At the begining of February, and with half term on the horizon (and therefore lots of time to dedicate to my textile art practice), I started to prepare fabric for natural dyeing. Setting up a rudimentary dye 'kitchen' in a corner of my garden I had cotton sheeting soaking in soya milk, following the Rebecca Desnos (www.rebeccadesnos.com) method.



It's slow textiles at its slowest! Pre-wash fabric, soak in diluted soya milk for 12hrs, dry, dip and dry, and finally dip and dry again before leaving to cure for a couple of weeks. Not a lot of work involved, but planning and time. I managed to get some lengths of cotton and some linen and furnishing fabric done befor the soya milk started to 'turn' - a few frosty days helped me get the most from my bucket!

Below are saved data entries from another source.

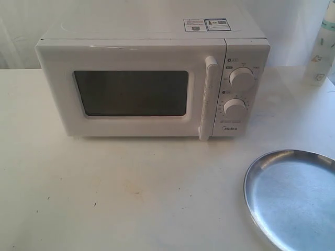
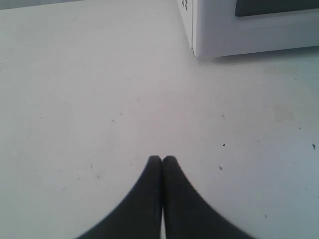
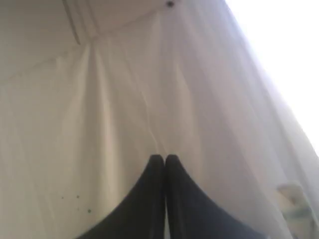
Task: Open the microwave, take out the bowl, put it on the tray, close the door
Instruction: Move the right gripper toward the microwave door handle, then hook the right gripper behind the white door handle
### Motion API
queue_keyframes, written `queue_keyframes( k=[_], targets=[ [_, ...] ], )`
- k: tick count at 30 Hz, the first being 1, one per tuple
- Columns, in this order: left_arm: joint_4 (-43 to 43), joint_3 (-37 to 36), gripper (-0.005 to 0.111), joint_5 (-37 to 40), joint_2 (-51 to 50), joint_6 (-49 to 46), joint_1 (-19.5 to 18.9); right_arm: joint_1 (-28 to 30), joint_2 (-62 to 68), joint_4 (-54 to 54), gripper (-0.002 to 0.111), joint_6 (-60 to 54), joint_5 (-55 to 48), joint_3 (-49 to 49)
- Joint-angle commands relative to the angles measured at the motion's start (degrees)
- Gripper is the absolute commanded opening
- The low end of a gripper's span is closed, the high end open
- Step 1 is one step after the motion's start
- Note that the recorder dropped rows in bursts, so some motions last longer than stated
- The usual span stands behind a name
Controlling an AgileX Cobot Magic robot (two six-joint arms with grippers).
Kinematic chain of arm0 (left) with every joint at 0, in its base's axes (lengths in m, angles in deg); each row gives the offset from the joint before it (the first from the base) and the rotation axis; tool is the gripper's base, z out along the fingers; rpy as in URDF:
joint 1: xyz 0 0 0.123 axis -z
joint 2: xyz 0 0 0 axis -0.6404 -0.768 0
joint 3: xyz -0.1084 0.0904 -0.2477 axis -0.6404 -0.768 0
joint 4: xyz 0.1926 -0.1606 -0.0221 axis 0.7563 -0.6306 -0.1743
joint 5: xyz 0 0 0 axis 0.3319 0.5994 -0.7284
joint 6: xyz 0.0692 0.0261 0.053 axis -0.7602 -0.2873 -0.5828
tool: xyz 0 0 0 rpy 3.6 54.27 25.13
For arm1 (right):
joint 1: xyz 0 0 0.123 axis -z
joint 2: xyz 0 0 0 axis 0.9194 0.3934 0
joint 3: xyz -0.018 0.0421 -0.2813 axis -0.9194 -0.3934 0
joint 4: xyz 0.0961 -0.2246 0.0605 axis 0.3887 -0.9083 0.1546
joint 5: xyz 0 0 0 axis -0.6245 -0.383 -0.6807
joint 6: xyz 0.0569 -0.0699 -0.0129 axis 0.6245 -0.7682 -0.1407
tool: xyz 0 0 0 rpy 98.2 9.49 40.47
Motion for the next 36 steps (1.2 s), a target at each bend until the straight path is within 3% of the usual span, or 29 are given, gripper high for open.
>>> queue_keyframes(
  k=[1,6,10,13,17,19,25,32,36],
  targets=[
    [-0.4,0.2,0.000,0.1,0.1,0.0,0.4,0.1,1.2,-5.9,0.000,2.7,12.3,3.2],
    [-0.4,0.2,0.000,0.1,0.1,0.0,0.4,0.1,13.7,-4.5,0.000,-6.4,13.3,10.9],
    [-0.4,0.2,0.000,0.1,0.1,0.0,0.4,0.1,30.0,-5.3,0.000,-5.5,13.4,16.6],
    [-0.4,0.2,0.000,0.1,0.1,0.0,0.4,0.1,43.9,-19.6,0.000,0.2,17.0,19.7],
    [-0.4,0.2,0.000,0.1,0.1,0.0,0.4,0.1,65.7,-45.5,0.000,3.3,31.1,23.0],
    [-0.4,0.2,0.000,0.1,0.1,0.0,0.4,0.1,74.6,-51.7,0.000,3.3,37.8,24.7],
    [-0.4,0.2,0.000,0.1,0.1,0.0,0.4,0.1,94.3,-49.7,0.000,2.5,39.4,28.7],
    [-0.4,0.2,0.000,0.1,0.1,0.0,0.4,0.1,102.0,-48.8,0.000,-3.0,39.4,33.0],
    [-0.4,0.2,0.000,0.1,0.1,0.0,0.4,-1.3,102.1,-48.8,0.012,-3.0,39.4,34.5]
  ],
)
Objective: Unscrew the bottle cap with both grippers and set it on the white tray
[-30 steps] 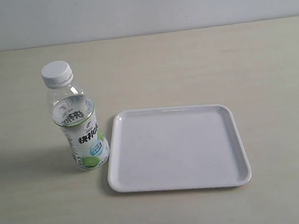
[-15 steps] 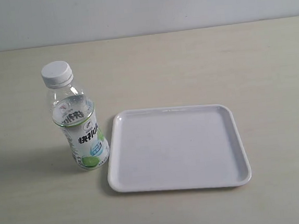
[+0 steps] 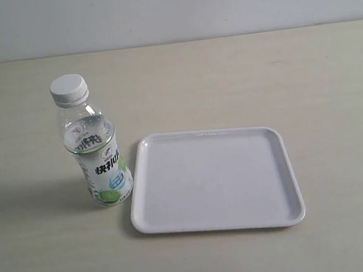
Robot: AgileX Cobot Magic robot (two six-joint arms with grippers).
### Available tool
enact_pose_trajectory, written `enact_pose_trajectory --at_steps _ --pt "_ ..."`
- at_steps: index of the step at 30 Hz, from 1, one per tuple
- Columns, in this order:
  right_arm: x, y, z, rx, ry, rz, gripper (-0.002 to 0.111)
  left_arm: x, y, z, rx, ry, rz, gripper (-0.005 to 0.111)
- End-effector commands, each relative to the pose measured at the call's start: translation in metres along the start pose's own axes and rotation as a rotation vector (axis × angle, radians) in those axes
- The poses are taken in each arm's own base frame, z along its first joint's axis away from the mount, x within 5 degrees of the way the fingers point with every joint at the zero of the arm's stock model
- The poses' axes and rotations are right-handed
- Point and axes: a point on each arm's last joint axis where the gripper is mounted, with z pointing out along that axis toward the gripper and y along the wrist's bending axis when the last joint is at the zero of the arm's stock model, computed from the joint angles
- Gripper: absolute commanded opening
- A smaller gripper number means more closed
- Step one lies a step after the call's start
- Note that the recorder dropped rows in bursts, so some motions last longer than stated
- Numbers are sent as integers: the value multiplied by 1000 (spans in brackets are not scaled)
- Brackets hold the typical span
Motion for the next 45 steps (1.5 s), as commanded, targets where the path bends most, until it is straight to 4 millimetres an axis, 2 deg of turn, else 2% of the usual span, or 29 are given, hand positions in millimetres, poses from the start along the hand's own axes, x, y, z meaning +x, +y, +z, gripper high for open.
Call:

I also had an old, rusting baking tray filled with rain water that I used to 'rust mordant' some cotton too - just to see what would happen.


When half term arrived, I was ready! First up to my natural dye cauldron was avocado. I used skins from two avocados and one pit or stone, because that is what I had saved and dried. I gently heated the avocado pieces for an hour in tap water (hard water area, chalk), before squeezing and mushing the skins and heating for a further hour before leaving to cool.



I then added the fibre which I had wetted in tap water - a 30cm square piece of soya mordanted cotton, the same of rust-water mordanted cotton and some cotton thread (unmordanted), heated gently in the dye pot for an hour before cooling and leaving for 24hrs.



Such beautiful tones of deep desert rose (soya), violet/grey (rust) and shell pink (unmordanted). I delibrately kept the dye stuff in the pot and didn't stir the fabric much as I wnated an uneven colour and some 'happy accidents'.



Next up, lichen! After Storm Eunice had swept through the UK we had lots of lichen blown down from the trees in our garden ad out on our dog walks. I collected enough of the silvery-green variety (oak moss lichen?) to fill my dye pot and followed the same method as for the avocado.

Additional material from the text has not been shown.